%%
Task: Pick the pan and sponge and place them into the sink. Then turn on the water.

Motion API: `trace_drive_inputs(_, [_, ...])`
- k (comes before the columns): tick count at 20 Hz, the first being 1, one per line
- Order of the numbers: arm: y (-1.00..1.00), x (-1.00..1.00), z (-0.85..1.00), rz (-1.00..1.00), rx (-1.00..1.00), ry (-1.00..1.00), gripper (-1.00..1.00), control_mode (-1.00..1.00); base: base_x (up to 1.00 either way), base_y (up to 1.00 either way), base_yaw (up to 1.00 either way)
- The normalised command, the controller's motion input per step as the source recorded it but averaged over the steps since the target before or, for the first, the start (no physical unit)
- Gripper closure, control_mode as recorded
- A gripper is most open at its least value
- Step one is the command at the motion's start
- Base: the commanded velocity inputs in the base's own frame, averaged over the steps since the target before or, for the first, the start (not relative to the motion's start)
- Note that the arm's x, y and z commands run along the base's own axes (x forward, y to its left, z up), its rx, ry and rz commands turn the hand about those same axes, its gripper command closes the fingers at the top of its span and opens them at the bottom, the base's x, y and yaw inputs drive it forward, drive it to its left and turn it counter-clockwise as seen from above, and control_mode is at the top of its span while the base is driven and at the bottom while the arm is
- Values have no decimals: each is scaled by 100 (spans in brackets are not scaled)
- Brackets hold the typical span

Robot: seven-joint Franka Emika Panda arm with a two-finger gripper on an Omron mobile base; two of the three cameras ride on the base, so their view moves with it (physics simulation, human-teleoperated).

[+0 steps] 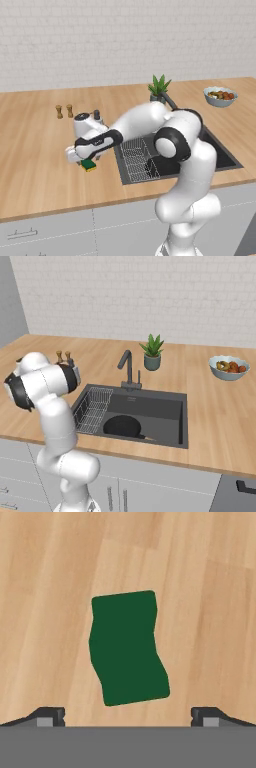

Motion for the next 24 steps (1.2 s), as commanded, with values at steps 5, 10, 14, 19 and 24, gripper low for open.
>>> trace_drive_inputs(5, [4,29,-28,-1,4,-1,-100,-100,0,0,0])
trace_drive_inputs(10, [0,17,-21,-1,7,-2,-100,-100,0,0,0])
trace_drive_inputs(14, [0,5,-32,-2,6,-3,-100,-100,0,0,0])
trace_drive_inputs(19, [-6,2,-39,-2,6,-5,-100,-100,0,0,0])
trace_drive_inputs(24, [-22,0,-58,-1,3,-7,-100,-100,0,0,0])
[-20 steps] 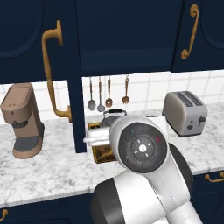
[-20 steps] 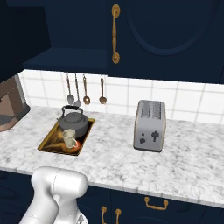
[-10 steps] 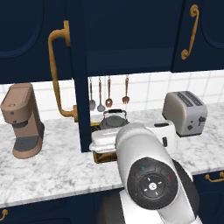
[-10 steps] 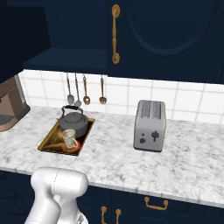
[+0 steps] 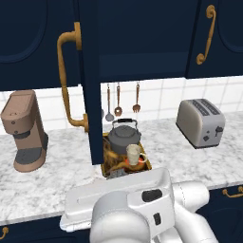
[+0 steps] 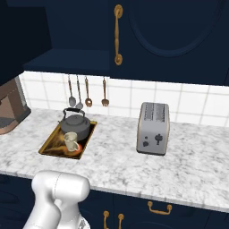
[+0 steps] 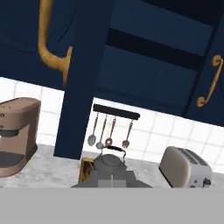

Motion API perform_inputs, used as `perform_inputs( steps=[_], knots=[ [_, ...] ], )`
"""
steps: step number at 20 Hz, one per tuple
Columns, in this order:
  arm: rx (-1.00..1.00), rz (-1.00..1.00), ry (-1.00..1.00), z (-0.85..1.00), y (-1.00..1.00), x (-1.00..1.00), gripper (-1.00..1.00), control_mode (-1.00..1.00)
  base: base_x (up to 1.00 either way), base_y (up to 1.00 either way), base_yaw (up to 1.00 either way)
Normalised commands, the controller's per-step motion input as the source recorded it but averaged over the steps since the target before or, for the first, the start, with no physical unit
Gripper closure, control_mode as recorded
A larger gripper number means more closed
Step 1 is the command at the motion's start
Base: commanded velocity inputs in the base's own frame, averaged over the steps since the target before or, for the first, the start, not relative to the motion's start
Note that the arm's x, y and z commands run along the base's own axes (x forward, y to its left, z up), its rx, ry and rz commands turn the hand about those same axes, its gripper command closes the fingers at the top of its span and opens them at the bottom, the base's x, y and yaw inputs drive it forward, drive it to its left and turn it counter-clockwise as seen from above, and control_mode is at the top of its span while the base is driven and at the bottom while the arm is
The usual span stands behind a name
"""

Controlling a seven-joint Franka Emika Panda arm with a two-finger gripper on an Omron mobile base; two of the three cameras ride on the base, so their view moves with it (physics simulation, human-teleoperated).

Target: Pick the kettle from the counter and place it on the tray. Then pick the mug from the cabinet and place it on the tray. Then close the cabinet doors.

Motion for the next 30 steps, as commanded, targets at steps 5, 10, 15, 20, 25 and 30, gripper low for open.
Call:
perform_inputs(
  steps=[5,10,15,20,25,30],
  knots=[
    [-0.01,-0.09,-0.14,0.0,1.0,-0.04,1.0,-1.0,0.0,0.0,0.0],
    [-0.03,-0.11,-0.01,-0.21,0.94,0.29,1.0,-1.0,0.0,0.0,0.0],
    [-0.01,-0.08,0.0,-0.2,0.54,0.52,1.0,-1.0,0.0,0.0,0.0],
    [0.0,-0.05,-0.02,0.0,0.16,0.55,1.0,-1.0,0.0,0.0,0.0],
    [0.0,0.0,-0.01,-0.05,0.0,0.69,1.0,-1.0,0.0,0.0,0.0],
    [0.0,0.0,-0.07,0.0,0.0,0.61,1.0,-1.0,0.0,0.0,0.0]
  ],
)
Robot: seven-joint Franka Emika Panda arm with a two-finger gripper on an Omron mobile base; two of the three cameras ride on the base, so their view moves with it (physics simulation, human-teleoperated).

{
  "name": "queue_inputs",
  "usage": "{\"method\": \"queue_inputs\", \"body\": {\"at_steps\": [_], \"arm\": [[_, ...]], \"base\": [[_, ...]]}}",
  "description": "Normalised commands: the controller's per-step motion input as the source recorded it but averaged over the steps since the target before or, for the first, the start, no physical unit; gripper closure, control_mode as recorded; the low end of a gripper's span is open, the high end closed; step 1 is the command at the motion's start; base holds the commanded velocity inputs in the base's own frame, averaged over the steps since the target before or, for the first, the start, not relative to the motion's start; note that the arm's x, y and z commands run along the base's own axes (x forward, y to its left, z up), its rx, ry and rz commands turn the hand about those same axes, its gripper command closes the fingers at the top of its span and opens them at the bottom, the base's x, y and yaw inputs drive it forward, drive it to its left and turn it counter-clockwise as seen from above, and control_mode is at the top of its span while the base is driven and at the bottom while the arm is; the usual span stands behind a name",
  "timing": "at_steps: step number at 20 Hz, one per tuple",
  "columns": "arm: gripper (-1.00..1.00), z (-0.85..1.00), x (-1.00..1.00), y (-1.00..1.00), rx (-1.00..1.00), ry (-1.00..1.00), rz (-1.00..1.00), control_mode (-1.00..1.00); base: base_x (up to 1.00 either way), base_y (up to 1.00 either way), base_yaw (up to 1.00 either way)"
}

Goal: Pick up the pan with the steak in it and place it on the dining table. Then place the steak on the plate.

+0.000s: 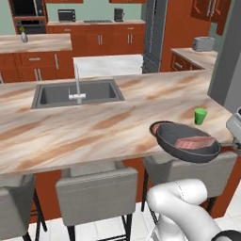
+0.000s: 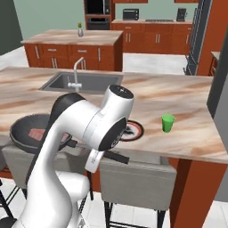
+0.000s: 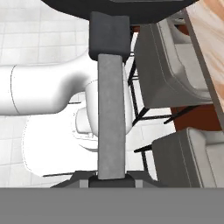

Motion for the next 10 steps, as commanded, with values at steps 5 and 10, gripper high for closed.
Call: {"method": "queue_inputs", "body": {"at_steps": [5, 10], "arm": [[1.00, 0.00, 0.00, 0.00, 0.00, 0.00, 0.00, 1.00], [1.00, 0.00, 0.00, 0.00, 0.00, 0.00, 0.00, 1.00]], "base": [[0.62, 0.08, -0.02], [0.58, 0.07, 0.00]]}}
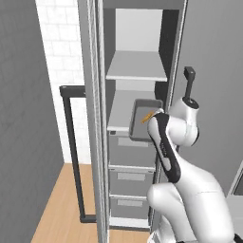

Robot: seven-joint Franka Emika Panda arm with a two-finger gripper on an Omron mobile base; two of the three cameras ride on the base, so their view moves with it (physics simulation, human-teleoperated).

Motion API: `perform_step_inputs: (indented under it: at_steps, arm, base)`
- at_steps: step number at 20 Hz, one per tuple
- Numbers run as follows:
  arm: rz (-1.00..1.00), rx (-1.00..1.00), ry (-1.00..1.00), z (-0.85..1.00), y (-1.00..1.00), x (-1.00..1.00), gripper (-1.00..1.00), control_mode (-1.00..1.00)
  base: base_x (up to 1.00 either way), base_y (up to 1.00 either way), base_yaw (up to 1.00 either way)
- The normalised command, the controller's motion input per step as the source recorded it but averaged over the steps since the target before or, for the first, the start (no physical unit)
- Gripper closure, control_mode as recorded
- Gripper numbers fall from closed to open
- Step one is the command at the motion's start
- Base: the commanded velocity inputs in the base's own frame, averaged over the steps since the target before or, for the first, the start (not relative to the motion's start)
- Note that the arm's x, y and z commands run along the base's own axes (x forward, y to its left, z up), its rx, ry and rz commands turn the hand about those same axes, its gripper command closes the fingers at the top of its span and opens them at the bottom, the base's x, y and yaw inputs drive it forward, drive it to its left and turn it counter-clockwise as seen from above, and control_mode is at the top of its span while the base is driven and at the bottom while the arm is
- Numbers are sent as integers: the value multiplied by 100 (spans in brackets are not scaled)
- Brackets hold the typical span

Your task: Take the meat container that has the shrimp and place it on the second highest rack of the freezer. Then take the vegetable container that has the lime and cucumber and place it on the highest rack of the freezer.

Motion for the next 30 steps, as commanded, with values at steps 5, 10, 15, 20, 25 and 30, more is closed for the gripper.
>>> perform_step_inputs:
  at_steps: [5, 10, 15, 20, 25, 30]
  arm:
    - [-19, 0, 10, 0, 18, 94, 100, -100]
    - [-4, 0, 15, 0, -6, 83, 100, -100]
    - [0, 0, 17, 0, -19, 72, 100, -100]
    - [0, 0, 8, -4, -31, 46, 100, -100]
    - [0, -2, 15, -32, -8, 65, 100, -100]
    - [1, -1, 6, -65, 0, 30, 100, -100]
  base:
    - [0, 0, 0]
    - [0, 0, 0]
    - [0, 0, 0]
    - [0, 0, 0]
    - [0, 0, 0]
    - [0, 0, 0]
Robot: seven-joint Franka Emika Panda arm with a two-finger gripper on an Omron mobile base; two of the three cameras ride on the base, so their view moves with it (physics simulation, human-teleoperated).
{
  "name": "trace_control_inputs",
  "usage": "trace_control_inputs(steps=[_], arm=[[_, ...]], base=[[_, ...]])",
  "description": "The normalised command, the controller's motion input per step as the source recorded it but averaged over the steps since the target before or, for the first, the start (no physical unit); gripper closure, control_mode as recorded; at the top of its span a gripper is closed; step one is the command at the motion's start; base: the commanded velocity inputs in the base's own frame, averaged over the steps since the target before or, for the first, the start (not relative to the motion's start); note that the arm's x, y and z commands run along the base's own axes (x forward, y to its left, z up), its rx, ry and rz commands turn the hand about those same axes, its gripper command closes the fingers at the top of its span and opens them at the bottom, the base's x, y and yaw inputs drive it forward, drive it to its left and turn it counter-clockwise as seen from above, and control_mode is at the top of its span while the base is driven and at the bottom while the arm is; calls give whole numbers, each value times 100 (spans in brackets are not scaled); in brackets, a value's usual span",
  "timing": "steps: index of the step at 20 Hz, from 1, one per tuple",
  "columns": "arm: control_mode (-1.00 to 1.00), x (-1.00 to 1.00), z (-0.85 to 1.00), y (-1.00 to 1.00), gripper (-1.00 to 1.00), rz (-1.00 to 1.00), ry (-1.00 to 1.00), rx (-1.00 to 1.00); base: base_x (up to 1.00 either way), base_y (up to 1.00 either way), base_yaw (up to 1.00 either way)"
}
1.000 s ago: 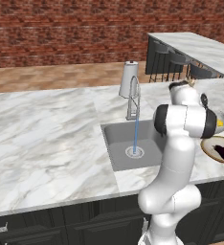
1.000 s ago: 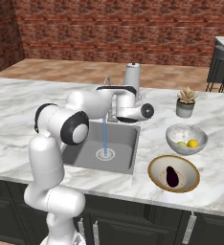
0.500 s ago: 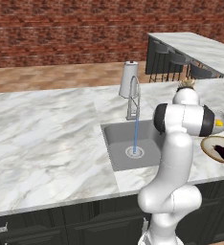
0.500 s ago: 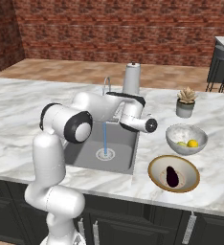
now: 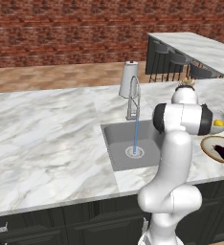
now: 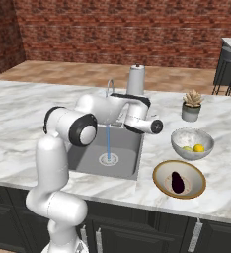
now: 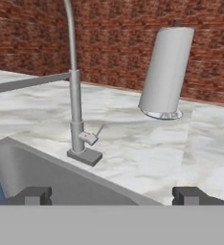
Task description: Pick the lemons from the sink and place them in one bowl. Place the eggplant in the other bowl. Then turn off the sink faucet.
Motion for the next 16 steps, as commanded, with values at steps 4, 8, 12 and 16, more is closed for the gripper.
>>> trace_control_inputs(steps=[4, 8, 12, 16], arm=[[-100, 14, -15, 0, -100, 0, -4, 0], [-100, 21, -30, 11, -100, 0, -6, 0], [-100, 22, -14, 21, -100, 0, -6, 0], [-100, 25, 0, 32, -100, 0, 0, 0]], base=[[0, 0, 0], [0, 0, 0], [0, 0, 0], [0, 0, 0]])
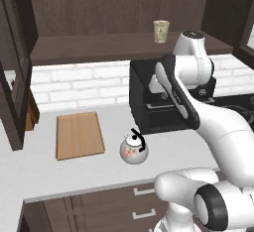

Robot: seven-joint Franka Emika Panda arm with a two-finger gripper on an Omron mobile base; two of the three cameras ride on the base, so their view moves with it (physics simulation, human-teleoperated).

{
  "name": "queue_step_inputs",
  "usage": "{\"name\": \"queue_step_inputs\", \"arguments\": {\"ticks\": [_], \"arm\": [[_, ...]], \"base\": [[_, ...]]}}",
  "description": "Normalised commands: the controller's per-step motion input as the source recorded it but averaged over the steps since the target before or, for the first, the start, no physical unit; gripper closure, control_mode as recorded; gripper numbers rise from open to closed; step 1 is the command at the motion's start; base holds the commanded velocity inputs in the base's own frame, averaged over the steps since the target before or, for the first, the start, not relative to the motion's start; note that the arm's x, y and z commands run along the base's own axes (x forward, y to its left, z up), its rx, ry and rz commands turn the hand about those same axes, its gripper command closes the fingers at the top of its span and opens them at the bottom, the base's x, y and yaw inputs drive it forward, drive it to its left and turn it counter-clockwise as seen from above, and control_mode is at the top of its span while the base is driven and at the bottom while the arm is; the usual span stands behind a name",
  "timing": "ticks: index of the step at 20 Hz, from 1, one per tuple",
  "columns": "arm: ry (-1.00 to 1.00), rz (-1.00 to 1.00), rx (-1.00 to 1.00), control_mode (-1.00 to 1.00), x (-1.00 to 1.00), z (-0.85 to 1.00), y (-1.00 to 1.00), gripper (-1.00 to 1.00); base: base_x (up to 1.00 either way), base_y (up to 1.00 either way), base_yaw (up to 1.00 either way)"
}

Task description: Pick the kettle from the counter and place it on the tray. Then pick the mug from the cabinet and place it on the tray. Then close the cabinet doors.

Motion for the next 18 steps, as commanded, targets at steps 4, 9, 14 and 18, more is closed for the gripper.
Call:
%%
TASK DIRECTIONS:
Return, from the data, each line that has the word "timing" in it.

YOUR SOLUTION:
  "timing": "at_steps: step number at 20 Hz, one per tuple",
  "timing": "steps: index of the step at 20 Hz, from 1, one per tuple",
  "timing": "ticks: index of the step at 20 Hz, from 1, one per tuple",

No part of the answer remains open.